Role of chlorine in improving selectivity in the oxidative coupling of methane to ethylene

Samarium, magnesium and manganese oxide and alkali-promoted oxide catalysts have been prepared and tested for the oxidative coupling of methane. The results show that alkali-promoted oxides inhibit total oxidation and have a higher selectivity for the formation of C₂ products than the undoped metal oxides. These catalysts have been promoted by injecting pulses of gaseous chlorinated compounds (dichloromethane and chloroform) during the reaction. It has been found that these chlorinated compounds markedly increase the selectivity for the formation of C₂ products for all the MnO₂-based catalysts and for lithium-doped MgO and Sm₂O₃ catalysts. The effect is greatest in MnO₂-based catalysts.
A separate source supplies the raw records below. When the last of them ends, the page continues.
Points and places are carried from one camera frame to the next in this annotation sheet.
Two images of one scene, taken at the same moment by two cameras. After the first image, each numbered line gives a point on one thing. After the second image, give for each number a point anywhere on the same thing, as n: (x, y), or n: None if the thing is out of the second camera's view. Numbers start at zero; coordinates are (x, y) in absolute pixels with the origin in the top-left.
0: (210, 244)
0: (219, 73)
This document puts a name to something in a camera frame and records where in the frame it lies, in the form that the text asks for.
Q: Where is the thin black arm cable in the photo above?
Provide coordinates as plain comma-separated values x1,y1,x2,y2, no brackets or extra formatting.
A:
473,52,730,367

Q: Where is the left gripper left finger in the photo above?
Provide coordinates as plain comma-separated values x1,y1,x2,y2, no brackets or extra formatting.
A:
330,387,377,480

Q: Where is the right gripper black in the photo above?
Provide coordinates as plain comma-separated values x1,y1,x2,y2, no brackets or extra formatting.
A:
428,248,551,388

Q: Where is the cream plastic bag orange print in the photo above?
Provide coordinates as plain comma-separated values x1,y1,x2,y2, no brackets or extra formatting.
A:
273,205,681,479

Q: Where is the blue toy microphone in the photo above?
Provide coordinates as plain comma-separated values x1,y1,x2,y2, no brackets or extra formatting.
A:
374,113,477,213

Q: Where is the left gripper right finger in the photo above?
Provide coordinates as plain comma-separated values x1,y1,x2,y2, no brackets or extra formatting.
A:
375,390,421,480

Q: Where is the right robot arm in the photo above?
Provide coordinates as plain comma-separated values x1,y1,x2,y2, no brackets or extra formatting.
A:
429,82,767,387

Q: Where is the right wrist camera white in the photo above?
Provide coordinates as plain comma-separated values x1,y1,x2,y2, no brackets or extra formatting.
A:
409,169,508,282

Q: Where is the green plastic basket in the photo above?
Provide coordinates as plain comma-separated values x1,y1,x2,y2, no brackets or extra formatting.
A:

When dichloromethane is added to a pure, unpromoted MnO₂ catalyst the selectivity for the formation of carbon dioxide decreases from 82.6% to 4.1% and the selectivity for the formation of C₂H₄ increases from virtually zero to 56.3%. The highest C₂ selectivity observed after promotion of pure MnO₂ by dichloromethane is about 93%. Promotion of these pure oxide catalysts by gaseous chlorinated compounds provides an alternative to alkali promotion as a method of inhibiting total oxidation and of increasing ethylene production.